ESCURO CONFORTO FEMININO
Se
fosse supersticiosa teria ficado apreensiva com o gato preto que vi dentro da
igreja a esgueirar-se pela curva da coluna. Provavelmente o sacristão ou alguma
das beatas que por lá cirandavam dar-lhe-iam de comer e deixá-lo-iam aquecer-se
por lá durante o Inverno.
E
o bichano por lá se passeava, sem qualquer receio com tamanha agitação.
Pensei
nas crenças e superstições acerca dos gatos pretos.
Durante anos acordei
com carícias masculinas. Depois separei-me e durante longo tempo o acordar era
bem mais solitário e difícil.
Mesmo durante todos
esses anos, e apesar da meiga companhia, era um processo longo, demorado, até
que o meu corpo e a minha mente se conciliassem e tomassem a árdua e dolorosa
decisão de que acordar era a palavra de ordem naquele momento.
Desde muito pequena
que invariavelmente tenho que acordar cedo mas até hoje nunca me habituei.
Acordar cedo e
levantar-me da cama logo de seguida é algo que me acompanha há anos, à excepção
de alguns dias de férias -poucos, muito poucos -em que não estava com as
crianças.
Nesses dias, os
afagos masculinos eram ainda mais meigos, ainda mais masculinos quase sempre a
encaminharem-se para um fim apetecível...mas muito ensonado!
Agora acordo com uma
agitada e persistente companhia feminina.
Muito quente, sem dúvida
alguma, meiga e muito mais perspicaz e capaz de me entender. E de entender a
minha dificuldade em me levantar da cama — cada ano que passa custa-me mais.
Sinto-a a roçar a
pele da minha mão, depois vai subindo pelo meu braço até ao ombro.
Sinto um arrepio quente
perto dos meus seios. E, ainda adormecida, viro-me para o lado contrário na
esperança que ela desista e me deixe dormir mais um pouco. Mas não, ela não
desiste! Se há teimosia e persistência ela encarna-a na perfeição.
Torno a sentir-lhe o
toque macio, mas desta vez no meu pescoço. Sinto o seu hálito no meu pescoço e
arrepio-me quase sempre. Todas as manhãs, mesmo aos domingos.
Não desiste de
tentar que me levante da cama assim como eu não desisto de a tentar dissuadir.
Lanço a mão para as
minhas costas procurando-a. Afago-a, mexo-lhe nas orelhas e o nosso calor
torna-se insuportavelmente acordado.
Apercebo-me que
devem ser mesmo horas de me levantar da cama. Mas ainda fico um pouco mais.
Ela nunca desiste.
Sei perfeitamente que o nosso ritual matutino irá continuar e deixo-me ir neste
gozo repetido. Sinto os cotovelos serem mordiscados alternadamente como quem
morde e foge em tom de provocação. Mais uma e outra vez.
Por fim, sinto que
ela me toca por baixo do edredon com
carícias menos meigas mas mais presentes. Mordisca os meus pés que, entretanto,
se foram mexendo no meio dos agasalhos.
Até que, por fim, no
seu jeitinho atrevido roça os seus pelos nas minhas coxas ainda quentes da
noite. E assim decido que o duche está à minha espera.
Sento-me na borda da
cama, enquanto ela salta ao meu lado, frenética, de cima da cama
para o chão e
vice-versa.
Só naquele momento
dou por falta daquele ruído morno que até então me acompanhava e com o qual
acordo todas as manhãs: o seu ronronar, o seu motor de vida, o modo de mostrar
o seu prazer em estar comigo.
E lá vai ela atrás
de mim até à casa de banho. Depois até à cozinha, depois até à mesa da sala,
onde se senta calmamente, atenta, observadora dos movimentos típicos do pequeno-almoço.
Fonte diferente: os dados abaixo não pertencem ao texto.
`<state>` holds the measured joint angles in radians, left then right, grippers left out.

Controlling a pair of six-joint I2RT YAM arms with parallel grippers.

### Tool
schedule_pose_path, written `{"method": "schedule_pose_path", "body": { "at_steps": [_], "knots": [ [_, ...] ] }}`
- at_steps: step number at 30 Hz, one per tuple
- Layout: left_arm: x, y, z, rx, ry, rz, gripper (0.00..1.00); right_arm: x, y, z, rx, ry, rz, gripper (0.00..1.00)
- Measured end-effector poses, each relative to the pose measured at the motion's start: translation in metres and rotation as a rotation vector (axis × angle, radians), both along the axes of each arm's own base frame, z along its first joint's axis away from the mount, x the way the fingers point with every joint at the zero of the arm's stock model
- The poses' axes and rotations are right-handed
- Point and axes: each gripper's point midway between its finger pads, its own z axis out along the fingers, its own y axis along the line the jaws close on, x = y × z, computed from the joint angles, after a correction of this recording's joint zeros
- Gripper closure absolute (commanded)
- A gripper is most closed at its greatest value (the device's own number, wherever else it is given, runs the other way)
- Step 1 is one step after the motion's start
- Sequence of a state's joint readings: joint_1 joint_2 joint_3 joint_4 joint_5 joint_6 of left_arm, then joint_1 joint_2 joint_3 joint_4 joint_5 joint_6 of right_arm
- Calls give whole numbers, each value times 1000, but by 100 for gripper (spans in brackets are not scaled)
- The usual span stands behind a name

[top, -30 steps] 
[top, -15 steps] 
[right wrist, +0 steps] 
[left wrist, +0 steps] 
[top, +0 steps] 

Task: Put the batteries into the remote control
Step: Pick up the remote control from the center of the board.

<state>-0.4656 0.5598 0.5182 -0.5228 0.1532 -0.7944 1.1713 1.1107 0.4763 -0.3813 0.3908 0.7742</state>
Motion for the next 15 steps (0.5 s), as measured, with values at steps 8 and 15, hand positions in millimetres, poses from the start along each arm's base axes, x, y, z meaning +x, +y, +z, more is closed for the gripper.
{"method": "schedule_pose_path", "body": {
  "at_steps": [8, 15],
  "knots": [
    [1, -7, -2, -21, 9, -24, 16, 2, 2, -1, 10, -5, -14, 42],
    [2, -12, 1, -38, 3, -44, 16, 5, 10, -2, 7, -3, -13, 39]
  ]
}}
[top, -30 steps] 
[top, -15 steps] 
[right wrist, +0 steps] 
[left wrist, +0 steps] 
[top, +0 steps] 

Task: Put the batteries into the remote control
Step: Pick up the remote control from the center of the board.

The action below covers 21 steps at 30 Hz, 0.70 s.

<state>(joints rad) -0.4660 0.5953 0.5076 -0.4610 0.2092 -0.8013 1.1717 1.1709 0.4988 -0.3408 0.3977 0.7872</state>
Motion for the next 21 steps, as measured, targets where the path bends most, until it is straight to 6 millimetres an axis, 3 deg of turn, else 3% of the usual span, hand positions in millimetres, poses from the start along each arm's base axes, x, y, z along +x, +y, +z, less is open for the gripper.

Observa e certamente regista. Às vezes chego a comentar que os gatos devem ser
os enviados dos extraterrestres para nos observarem.
Pois é, mas é assim
que hoje em dia, desde há uns anos, acordo com uma companhia feminina que sabe
exactamente como me deve acordar e nunca se engana nas horas. É a minha gata.
É preta, magricela,
olhos verdes e tem nome de desenho animado para crianças: a pantera Baguera.
É arisca, cheia de
personalidade, engraçadíssima e vou certamente sentir muito a falta da sua
presença na minha cama.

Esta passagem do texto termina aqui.